In one embodiment of the present invention, one end of the molecular sieve is an attachment region that strongly binds to the surface of the nanoparticles, the other end is a functional group region capable of binding to the nitro aromatic explosives, and may be composed of the remaining intermediate connection region have.

In the practice of the present invention, the attachment region is a part having the ability to bind strongly to the surface of the nanoparticles, so long as it can stably bind to the surface of the nanoparticles can be used, for example, a thiol group (-SH), amine group (-NH ₂ , -NH), phosphonate group (-PO ₃ H), phosphide group (-P), phosphine oxide group (-P = O), carboxyl group (-COOH ), Hydroxy group (-OH), imidazole group (-imidazole), diol group (-diole) and the like, but is not limited thereto.

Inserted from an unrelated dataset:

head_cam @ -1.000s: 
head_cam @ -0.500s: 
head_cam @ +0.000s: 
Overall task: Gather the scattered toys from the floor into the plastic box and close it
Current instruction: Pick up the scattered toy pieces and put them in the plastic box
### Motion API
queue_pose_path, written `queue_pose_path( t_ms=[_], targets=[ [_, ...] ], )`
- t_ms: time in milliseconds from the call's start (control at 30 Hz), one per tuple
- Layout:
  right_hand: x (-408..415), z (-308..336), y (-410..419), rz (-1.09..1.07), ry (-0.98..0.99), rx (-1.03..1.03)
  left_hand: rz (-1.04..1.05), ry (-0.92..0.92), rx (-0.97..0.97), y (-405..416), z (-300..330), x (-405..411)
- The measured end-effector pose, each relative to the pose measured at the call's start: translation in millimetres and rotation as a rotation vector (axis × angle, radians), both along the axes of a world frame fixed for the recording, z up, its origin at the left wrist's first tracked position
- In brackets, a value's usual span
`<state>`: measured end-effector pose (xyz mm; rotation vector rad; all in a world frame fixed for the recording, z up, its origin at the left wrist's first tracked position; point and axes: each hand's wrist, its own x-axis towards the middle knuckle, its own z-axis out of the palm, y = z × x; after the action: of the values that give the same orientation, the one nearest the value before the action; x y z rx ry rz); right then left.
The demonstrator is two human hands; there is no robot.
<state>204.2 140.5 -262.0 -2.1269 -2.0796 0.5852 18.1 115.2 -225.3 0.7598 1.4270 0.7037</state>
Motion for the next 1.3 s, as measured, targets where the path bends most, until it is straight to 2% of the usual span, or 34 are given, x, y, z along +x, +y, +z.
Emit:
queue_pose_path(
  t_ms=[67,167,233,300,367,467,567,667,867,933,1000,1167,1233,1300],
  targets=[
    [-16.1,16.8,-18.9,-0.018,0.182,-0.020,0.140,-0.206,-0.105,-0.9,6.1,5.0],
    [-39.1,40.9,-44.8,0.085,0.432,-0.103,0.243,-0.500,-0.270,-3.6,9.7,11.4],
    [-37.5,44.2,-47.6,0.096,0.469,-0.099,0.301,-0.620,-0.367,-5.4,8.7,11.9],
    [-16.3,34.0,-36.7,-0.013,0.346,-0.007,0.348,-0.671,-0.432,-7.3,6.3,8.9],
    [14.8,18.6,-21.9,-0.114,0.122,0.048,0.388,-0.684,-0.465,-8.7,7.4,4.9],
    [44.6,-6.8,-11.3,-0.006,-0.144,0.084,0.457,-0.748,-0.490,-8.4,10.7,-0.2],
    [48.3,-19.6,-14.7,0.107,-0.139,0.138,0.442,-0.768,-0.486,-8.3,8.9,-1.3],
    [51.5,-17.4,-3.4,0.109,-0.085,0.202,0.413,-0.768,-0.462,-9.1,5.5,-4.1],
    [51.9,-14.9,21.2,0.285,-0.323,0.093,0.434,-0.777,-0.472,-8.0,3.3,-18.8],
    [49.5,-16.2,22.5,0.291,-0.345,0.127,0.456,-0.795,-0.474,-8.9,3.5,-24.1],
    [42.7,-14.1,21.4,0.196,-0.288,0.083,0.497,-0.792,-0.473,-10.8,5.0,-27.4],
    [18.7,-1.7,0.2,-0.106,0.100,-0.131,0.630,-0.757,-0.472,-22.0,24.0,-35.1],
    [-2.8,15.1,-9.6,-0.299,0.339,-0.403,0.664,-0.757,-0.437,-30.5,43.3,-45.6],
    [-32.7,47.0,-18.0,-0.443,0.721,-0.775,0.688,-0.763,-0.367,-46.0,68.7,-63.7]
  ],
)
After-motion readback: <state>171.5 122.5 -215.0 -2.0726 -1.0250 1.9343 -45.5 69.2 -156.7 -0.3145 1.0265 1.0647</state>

In the practice of the present invention, the functional group region is located at the opposite end of the attachment region in the surface molecular sieve, and refers to a region capable of binding to nitro aromatic explosives such as TNT. And include, but are not limited to, amine groups, peptides, antibodies, etc., capable of binding to TNT.

In the practice of the present invention, the connection region means a region connecting the attachment region and the functional group region to be strongly connected by covalent bond to form one molecular sieve. Different functional group regions can be introduced with a certain attachment region or different attachment regions can be introduced for a specific functional group region, so that various functional groups can be selected and used for connection between desired molecular sieves. Available linkage regions may include amide bonds (-CONH-), carbon bonds (-(CH ₂ ) _n- ), polyethylene glycol (-(CH ₂ CH ₂ O) _n- ), triazole N is preferably an integer between 1 and 100, more preferably an integer between 1 and 20, without being limited thereto.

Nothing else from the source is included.